すると、利用する列と形態素解析の設定ファイルに基づいた処理がなされ、以下の様にデータが生成されます。
all_task.py data/ original_data.xlsx
config/ nlp.py pickle/
./config:
default.ini mecab_neologd.ini
./data:
mecab_neologd_col1_col2.txt
./pickle:
data.pickle filtered_data_col1_col2.pickle
初めにディレクトリの設計や設定ファイルの切り出しを行ってしまえば、ちょっとした前処理の変更の際に手間取らずに済みます。
例えば、品詞の絞り込みで数字だけ除外したケースで前処理をしたい場合には、以下の様に設定に変更を加えて
PYTHONPATH=. luigi --module all_task Wakati --target-cols "['col1','col2']" --config-name mecab_neologd_except_number --local-scheduler
を実行するだけで、設定により処理に違いが生じるWakatiタスクのみを実行することができます。

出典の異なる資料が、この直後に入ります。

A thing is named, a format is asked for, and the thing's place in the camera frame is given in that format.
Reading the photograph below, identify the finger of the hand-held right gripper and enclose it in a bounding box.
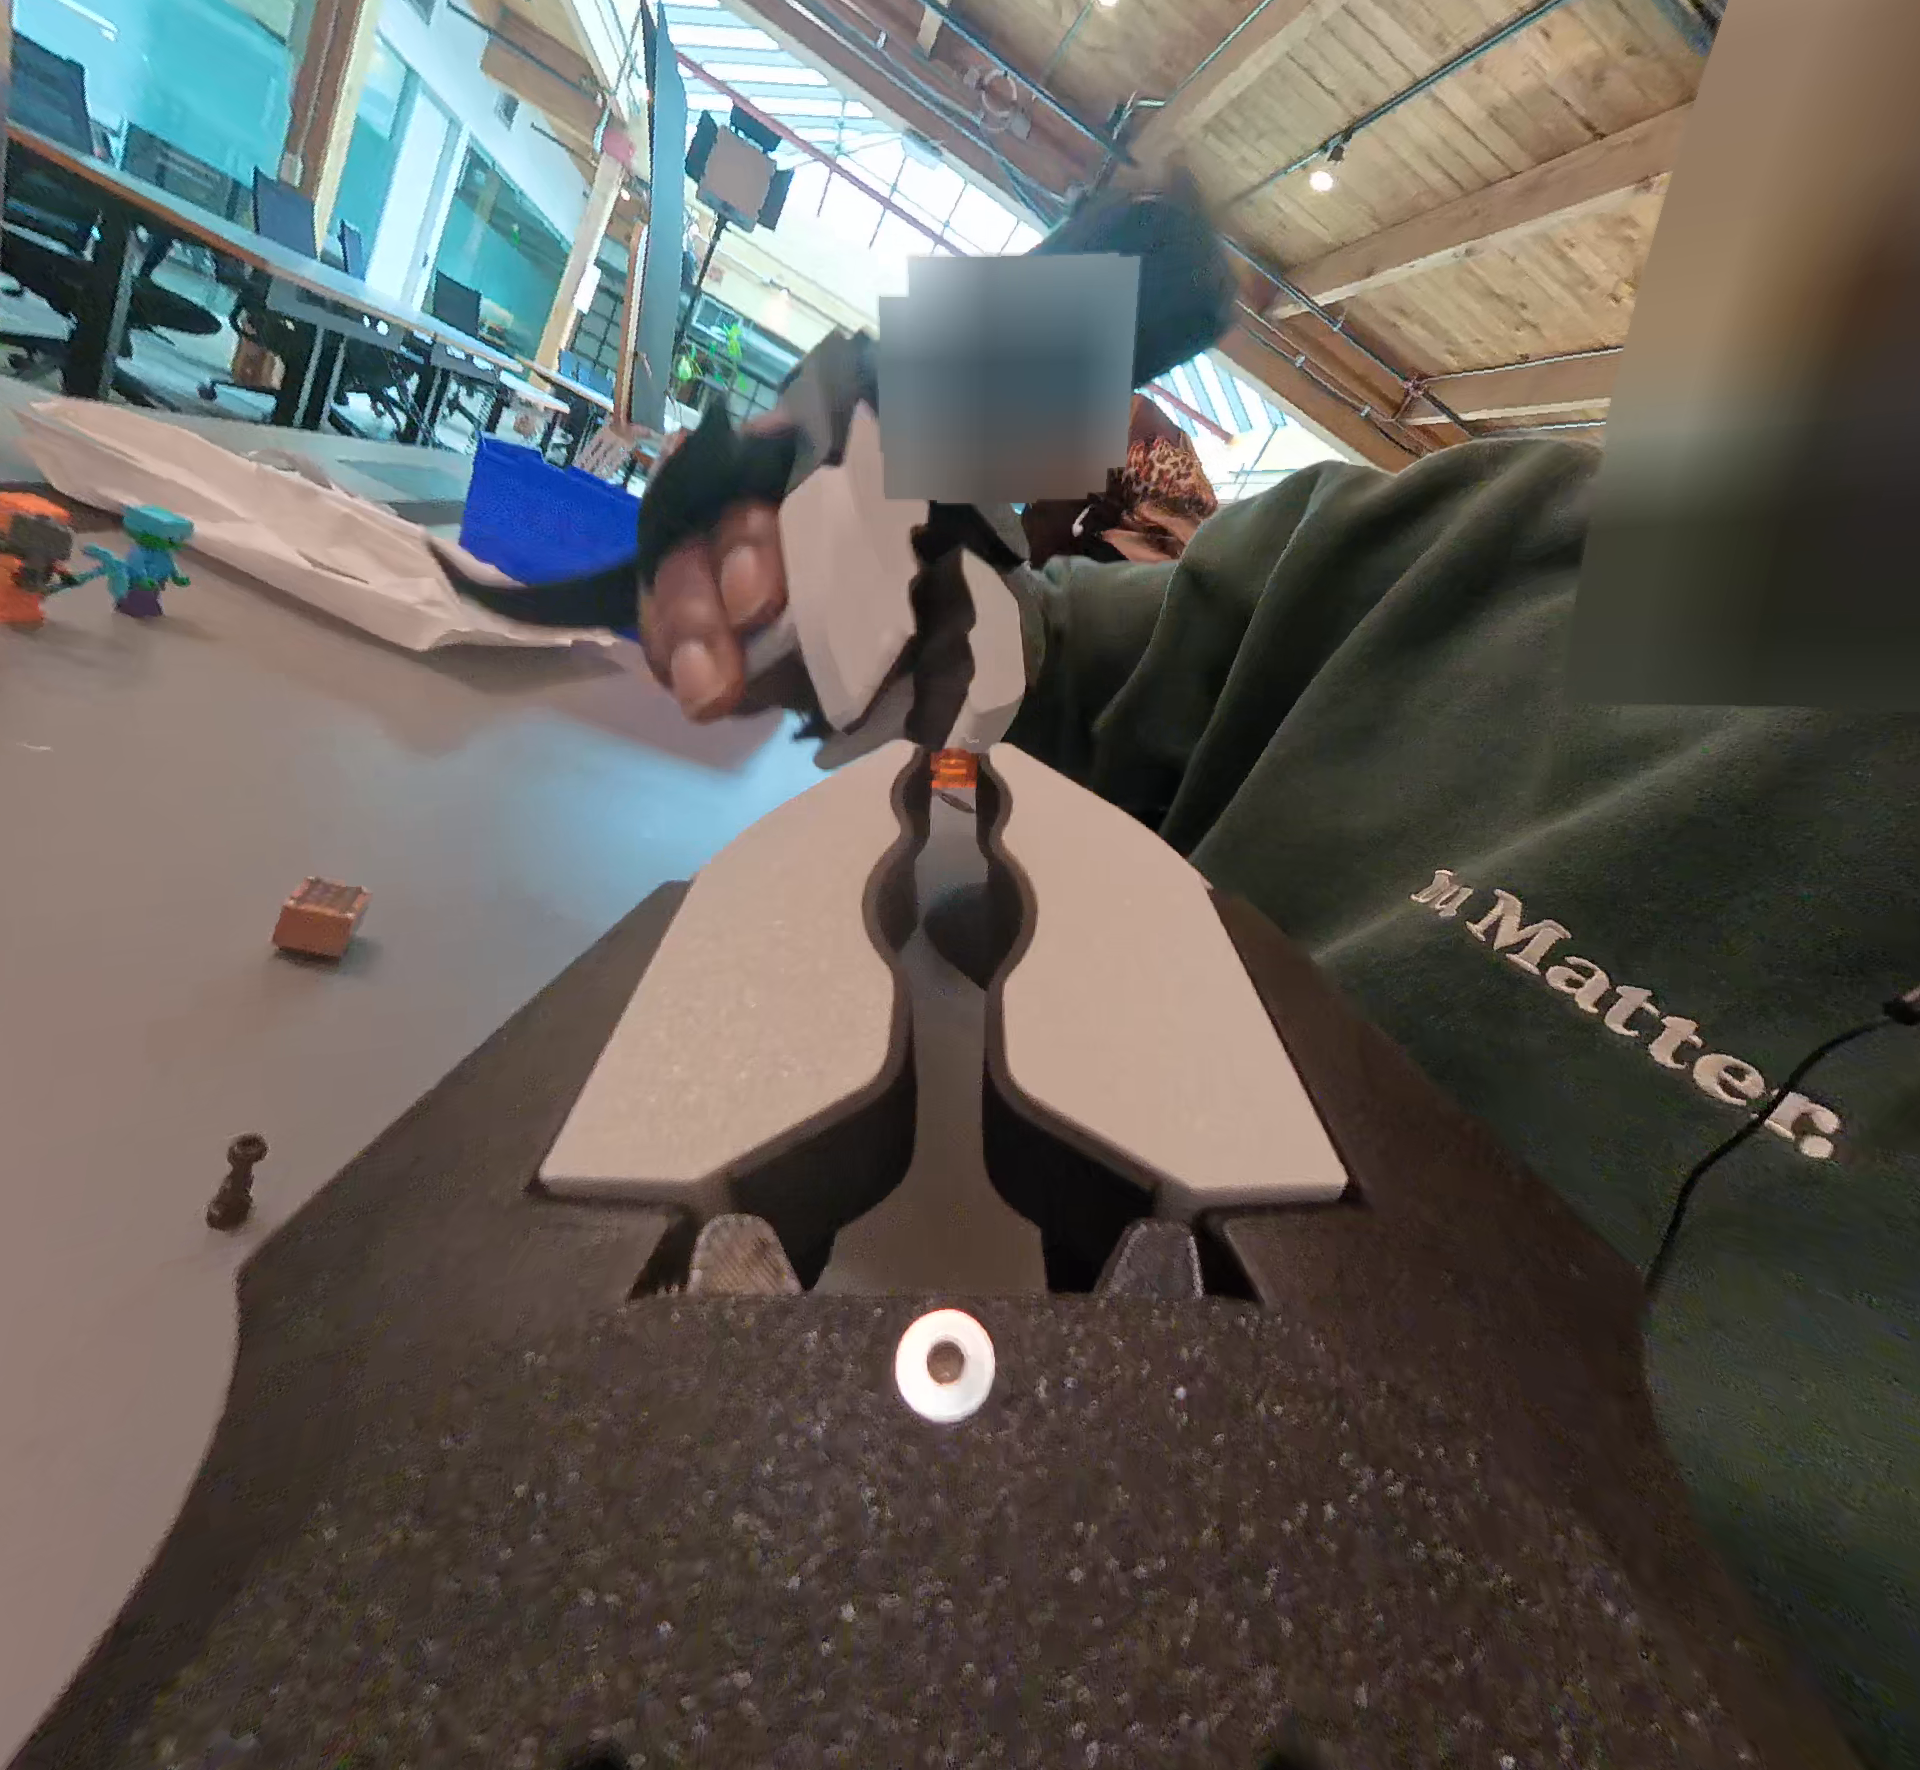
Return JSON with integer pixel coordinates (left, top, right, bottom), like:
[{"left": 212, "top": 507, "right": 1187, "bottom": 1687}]
[
  {"left": 777, "top": 413, "right": 941, "bottom": 742},
  {"left": 814, "top": 551, "right": 1034, "bottom": 772}
]

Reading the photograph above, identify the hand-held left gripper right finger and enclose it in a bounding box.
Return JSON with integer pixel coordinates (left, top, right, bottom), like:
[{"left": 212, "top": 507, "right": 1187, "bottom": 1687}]
[{"left": 973, "top": 742, "right": 1351, "bottom": 1294}]

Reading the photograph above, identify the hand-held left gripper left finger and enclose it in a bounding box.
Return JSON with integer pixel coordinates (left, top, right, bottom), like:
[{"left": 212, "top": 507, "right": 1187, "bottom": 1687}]
[{"left": 533, "top": 743, "right": 941, "bottom": 1278}]

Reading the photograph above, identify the person's right forearm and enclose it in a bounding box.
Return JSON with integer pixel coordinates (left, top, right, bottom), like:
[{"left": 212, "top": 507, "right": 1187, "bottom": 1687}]
[{"left": 1026, "top": 442, "right": 1590, "bottom": 887}]

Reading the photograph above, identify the person's right hand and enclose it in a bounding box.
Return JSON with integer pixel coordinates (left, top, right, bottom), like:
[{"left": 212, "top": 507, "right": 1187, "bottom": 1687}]
[{"left": 643, "top": 499, "right": 796, "bottom": 727}]

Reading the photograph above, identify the leopard print cloth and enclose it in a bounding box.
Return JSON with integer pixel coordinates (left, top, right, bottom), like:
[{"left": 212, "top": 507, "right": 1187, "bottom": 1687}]
[{"left": 1072, "top": 393, "right": 1220, "bottom": 560}]

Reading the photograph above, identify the blue plastic bin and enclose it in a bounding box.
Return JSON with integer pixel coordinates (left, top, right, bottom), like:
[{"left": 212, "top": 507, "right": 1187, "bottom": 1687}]
[{"left": 458, "top": 436, "right": 663, "bottom": 586}]

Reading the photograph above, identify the tall dark panel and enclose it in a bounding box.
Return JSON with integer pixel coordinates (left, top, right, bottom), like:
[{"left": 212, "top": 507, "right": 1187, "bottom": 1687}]
[{"left": 611, "top": 0, "right": 696, "bottom": 441}]

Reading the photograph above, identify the studio light panel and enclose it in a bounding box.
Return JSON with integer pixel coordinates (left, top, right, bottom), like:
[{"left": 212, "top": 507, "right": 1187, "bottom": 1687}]
[{"left": 683, "top": 107, "right": 796, "bottom": 346}]

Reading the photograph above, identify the brown studded brick block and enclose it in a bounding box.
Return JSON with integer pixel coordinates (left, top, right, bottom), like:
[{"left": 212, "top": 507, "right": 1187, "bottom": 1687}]
[{"left": 272, "top": 875, "right": 372, "bottom": 962}]

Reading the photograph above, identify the white crumpled paper bag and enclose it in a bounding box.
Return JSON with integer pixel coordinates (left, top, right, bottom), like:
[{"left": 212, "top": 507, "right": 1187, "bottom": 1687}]
[{"left": 16, "top": 397, "right": 632, "bottom": 655}]

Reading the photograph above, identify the person's green sweatshirt torso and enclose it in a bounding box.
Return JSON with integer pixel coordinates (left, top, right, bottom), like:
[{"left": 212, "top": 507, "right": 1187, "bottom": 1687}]
[{"left": 1198, "top": 436, "right": 1920, "bottom": 1751}]

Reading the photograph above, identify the teal toy minifigure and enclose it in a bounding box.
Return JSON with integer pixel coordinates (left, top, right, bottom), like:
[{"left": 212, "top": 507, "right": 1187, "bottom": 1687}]
[{"left": 81, "top": 507, "right": 198, "bottom": 623}]

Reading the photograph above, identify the long office table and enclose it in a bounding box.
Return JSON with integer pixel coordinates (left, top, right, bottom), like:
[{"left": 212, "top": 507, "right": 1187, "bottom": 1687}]
[{"left": 0, "top": 126, "right": 602, "bottom": 446}]

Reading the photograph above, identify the orange toy minifigure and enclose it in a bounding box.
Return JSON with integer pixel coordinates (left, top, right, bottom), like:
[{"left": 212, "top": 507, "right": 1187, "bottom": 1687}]
[{"left": 0, "top": 493, "right": 76, "bottom": 631}]

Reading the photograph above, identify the thin black cable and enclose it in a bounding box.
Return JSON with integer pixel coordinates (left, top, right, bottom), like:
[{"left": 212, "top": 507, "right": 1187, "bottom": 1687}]
[{"left": 1641, "top": 991, "right": 1920, "bottom": 1292}]

以前に実行した処理結果との共通部分を意識せずに違いが生じる部分のみ実行できるのは大変便利です。
[settings]
morph_analyzer = mecab
dictionary = /opt/local/lib/mecab/dic/mecab-ipadic-neologd
filter_rules = [
{"*": False, "pos": ["名詞", "数"]},
{"*": True, "pos": ["名詞"]},
{"*": False, "pos":[]}]
all_task.py data/ original_data.xlsx
config/ nlp.py pickle/
./config:
default.ini mecab_neologd.ini
./data:
mecab_neologd_col1_col2.txt mecab_neologd_except_number_col1_col2.txt <- これが追加される
./pickle:
data.pickle filtered_data_col1_col2.pickle
簡単な例だと少しLuigiの便利さがわかりづらいですが、前処理のバリエーションが増えてくると処理内容と処理結果を紐づけた追跡がしやすくLuigiの良さが見えてきます。また、パラメータや設定ファイルの変更だけで色々なパターンのデータが作れるようになるのも利点として挙げられます。
今回は、記事作成にあまり時間が取れなかったため簡単な使い方の紹介となってしまいましたが、
自然言語処理など複雑な前処理が必要なケースでは結構役に立つかと思いますので利用してみてください。